Carte blanche à Mathieu Nuss, à propos de “Dans le retrait des granges” de Christian Sapin


Christian Sapin, Dans le retrait des granges, Cheyne éditeur, 64 p., 17€


            Notes prises à la mi-août, concomitantes à une lecture ensoleillée, et qui depuis me regardent, éparses sur le bois de la table, bien à l’abri de l’humidité des mois en –bre.


            Retrait, clandestinité même : « Les granges n’ont pas d’adresse. Pas de numéro affecté à leur angle. Pas de nom d’impasse à l’entrée du sentier. Elles sont isolées de la parole. Du lieu-dit. Elles disent le lieu en traversant l’histoire des Hommes. » ouvre Christian Sapin.


            Granges donc, qui font l’entrée en matière.    Angles morts.


           Figures aujourd’hui de l’absence, qui étaient si chères à un Bonnefoy, ou à un Jaccottet, ces granges n’ont « plus rien à engranger désormais ».


            Voilà qui plante un décor de lumière crue, de lumière zénithale, de frênes et de noyers, de prés et de céréales.


            D’hors les chemins.


            Bruit de buse, de porte charretière. Absence qui concerne.

           
          La voix s’insinue aux granges tantôt visitées, tantôt ressouvenues, elle leur co-existe. Elle les restitue avec douceur, dans la douceur même où elles se sont progressivement tues dans le paysage.


            Signes encore parlant tirés du silence. Empreintes de jadis.


            D’une campagne ayant retournée sa terre. Comme d’une langue alors, qui se situe dans de la pure mélancolie.


            Redoux de flashs mémoriels qui valent d’être convertis dans l’écriture.


            L’ensemble évolue, comme à la vitesse d’un vélo curieux arpentant les chemins de campagne.


          Langueur égale, repos des grains – dans leur retraite, les pierres se sont serrées, les poutres et solives, au contraire, desserrées sur le ciel, l’image du passé et la voix du présent frisent mutuellement.

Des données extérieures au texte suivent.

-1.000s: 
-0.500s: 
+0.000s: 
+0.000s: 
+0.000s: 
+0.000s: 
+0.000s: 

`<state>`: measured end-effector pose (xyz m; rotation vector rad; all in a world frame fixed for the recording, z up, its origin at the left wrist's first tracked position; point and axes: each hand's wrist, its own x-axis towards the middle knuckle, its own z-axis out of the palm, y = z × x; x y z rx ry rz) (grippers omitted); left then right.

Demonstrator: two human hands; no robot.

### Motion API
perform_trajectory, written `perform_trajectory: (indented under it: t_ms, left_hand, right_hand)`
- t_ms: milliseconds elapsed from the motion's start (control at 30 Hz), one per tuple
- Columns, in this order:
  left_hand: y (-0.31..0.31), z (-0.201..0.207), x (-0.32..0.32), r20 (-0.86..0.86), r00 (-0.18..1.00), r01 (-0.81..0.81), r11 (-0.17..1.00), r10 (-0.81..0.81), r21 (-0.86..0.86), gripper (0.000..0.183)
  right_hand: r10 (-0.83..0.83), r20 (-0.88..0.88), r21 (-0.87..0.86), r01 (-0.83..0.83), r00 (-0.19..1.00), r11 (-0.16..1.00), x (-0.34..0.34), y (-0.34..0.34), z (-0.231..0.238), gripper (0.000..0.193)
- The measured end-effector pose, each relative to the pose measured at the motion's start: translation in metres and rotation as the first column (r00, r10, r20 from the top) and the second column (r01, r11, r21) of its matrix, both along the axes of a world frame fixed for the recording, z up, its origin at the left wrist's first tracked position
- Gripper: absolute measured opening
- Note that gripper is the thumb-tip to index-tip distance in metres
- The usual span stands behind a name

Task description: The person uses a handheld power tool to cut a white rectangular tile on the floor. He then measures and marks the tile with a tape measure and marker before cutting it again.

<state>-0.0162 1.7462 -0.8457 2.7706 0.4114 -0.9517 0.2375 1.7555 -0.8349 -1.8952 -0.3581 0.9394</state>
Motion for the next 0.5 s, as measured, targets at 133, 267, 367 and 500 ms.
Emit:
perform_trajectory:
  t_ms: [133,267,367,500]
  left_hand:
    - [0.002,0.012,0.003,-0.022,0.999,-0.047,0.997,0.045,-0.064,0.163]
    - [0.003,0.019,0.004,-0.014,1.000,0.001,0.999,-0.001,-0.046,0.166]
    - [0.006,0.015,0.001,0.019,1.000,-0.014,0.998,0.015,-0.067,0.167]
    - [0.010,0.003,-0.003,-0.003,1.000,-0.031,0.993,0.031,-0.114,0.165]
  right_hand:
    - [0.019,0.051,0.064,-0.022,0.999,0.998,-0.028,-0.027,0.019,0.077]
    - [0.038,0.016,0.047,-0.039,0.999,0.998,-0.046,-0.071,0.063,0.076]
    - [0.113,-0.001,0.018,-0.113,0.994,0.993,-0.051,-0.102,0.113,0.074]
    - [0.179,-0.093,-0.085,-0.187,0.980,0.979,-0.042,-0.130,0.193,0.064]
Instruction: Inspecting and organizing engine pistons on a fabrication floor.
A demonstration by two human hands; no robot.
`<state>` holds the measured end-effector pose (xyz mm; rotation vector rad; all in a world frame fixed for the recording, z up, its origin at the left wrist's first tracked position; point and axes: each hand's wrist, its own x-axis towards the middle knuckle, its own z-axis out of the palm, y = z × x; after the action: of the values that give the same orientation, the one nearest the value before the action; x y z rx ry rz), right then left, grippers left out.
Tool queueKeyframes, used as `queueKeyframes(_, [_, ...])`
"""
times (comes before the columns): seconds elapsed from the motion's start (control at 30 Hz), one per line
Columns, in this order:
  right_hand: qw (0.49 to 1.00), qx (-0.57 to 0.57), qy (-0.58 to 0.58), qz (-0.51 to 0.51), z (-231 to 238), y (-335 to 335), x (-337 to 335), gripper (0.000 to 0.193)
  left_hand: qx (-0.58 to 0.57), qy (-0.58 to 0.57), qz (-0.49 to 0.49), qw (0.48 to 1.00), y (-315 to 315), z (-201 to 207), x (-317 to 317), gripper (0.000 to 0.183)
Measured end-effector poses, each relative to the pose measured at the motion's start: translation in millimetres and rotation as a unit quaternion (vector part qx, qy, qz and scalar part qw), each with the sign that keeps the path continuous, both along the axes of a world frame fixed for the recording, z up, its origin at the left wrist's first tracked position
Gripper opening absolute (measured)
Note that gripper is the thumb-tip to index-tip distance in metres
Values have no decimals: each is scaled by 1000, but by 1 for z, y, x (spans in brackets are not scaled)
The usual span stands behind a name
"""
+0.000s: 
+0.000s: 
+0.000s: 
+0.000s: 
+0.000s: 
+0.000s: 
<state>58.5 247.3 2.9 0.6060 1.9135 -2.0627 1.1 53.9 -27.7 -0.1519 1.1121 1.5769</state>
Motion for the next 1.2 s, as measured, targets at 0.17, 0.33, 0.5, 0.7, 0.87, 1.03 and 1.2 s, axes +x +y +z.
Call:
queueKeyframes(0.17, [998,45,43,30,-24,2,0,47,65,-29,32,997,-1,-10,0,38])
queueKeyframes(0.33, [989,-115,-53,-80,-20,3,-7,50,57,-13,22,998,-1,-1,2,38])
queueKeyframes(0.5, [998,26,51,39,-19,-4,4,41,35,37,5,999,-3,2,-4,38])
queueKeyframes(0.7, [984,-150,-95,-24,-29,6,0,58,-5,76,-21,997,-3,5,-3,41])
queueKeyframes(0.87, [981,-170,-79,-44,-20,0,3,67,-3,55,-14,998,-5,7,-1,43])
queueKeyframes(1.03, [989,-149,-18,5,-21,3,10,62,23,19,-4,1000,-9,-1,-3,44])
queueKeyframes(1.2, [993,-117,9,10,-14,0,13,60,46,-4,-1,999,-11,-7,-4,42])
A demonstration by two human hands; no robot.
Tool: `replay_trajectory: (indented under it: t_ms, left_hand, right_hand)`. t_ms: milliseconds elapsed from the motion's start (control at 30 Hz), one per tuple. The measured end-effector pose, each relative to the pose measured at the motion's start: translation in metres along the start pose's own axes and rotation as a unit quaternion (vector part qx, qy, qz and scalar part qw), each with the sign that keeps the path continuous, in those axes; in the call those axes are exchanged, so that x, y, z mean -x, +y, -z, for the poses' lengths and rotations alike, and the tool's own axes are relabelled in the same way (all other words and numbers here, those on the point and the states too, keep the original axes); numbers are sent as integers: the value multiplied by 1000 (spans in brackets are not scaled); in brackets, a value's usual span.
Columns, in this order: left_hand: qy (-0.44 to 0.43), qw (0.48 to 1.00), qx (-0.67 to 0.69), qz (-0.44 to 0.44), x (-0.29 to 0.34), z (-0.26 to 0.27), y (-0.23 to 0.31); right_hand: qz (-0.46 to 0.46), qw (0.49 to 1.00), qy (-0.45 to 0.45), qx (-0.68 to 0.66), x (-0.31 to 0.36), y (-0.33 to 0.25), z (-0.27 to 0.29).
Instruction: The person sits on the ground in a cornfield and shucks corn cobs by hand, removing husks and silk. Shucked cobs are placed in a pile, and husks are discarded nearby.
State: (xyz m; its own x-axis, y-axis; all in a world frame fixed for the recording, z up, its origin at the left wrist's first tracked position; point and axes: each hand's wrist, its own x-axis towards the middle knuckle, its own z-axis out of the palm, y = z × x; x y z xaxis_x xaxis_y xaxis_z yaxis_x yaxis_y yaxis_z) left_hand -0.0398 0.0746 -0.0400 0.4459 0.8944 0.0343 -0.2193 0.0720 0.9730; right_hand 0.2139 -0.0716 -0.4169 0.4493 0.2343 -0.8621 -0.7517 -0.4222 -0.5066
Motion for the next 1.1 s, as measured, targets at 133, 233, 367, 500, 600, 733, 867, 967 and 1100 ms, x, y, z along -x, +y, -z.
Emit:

Re-éclairent.


            La voix lance les mots de l’éveil et de l’accord, par touche, salue tout en gardant les mains en équilibre sur le guidon.


           Préférant écouter, « Dans le retrait des granges » est un livre qui parle peu, ne parlant  que dans l’instant « l’instant préservé qui ne tient que par les planches ».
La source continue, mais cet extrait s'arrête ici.